Avril 2021: nouveau retour à la maison. Et ce même vide déjà ressenti. En attendant la rentrée scolaire, Vadim décide alors de… retourner à l’hôpital! Mais côté soignants, cette fois-ci. Pour donner suite à sa demande, le RHNe lui a en effet permis d’effectuer un stage d’observation d’une semaine aux soins intensifs et un stage d’un mois en soins palliatifs, à la Chrysalide. Une première incursion dans le monde hospitalier au bilan très positif pour le jeune homme. «Aux soins intensifs, j’ai aimé le fait que l’équipe doit tout donner sur peu de temps pour aider. Je suis conscient d’avoir une déficience motrice de la main qui pourrait m’empêcher d’y travailler. Si c’était le cas, je me dirigerais vers les soins palliatifs. La fin de vie est aussi une étape importante de notre existence et ne doit pas être négligée. On reste quelqu’un, on a toujours des objectifs, certes plus petits, mais qu’on a vraiment envie d’accomplir. Par exemple, manger un plat en particulier: on pense rarement à ces détails, mais ce sont ces petits souhaits qui amènent le patient à vivre et qu’il faut entendre.»

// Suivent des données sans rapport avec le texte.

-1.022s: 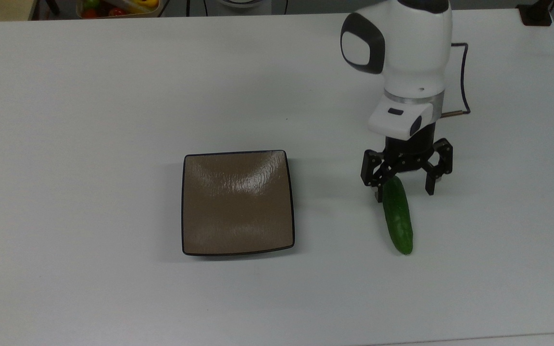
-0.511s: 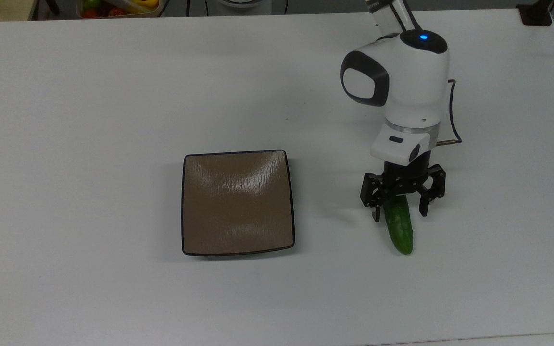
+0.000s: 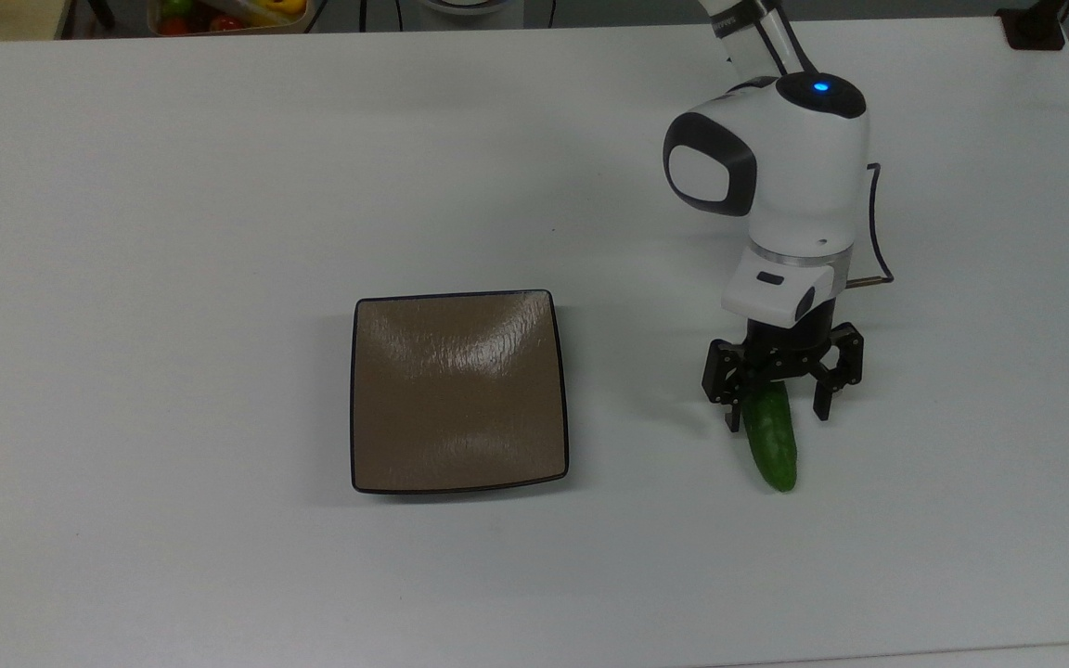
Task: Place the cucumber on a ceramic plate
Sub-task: 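Close the gripper around the middle of the cucumber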
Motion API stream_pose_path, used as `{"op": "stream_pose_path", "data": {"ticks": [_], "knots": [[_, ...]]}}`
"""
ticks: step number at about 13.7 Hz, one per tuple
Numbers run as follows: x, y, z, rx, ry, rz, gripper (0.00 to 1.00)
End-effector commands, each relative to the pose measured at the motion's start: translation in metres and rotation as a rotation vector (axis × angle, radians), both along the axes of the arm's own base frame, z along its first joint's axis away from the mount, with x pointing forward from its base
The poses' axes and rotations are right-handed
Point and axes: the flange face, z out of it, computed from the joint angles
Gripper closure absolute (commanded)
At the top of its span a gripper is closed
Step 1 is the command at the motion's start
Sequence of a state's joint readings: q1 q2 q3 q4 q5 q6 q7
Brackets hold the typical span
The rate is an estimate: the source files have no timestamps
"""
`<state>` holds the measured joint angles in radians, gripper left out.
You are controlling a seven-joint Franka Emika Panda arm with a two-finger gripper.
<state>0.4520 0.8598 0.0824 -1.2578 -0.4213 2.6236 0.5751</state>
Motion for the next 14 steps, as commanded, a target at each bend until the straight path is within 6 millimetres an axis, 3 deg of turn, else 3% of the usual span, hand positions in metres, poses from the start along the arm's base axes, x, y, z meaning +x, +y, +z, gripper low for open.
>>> {"op": "stream_pose_path", "data": {"ticks": [1,2,7,10,11,14], "knots": [[0.0003,0.0041,-0.0051,-0.003,-0.024,-0.005,0.0],[-0.0021,0.0035,-0.0104,-0.011,-0.018,0.0,0.12],[-0.0038,0.0047,-0.0104,-0.017,-0.018,0.008,0.44],[-0.004,0.0046,-0.0112,-0.017,-0.016,0.007,0.81],[-0.0037,0.0043,-0.0087,-0.014,-0.019,0.005,0.97],[-0.0064,0.0029,-0.0042,-0.015,-0.016,0.005,1.0]]}}
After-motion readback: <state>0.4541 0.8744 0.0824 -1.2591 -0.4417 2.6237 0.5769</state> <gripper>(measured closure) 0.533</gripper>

En août 2021, après trois ans d’arrêt forcé, Vadim a repris le chemin des études dans un établissement lausannois en vue d’obtenir sa maturité fédérale. Malgré son envie de travailler un jour dans le domaine médical, il ne se met pas la pression: «Pour maximiser mes chances, je dois être conscient de mes capacités, mais aussi des obstacles à traverser. Si je n’arrive pas à faire médecine, je ferai une autre carrière hospitalière. Au RHNe, si possible.» Et d’envisager la suite avec sérénité: «Je suis sous surveillance médicale rapprochée, car mon cancer est agressif. Je suis quelqu’un de très positif. Je ne peux pas dire que je suis guéri, car cela ne marche pas comme ça malheureusement. Mais à présent, les lésions sont en régression constante, le taux de tumeur dans le sang est normalisé et je suis content de me dire: c’est une super belle rémission.»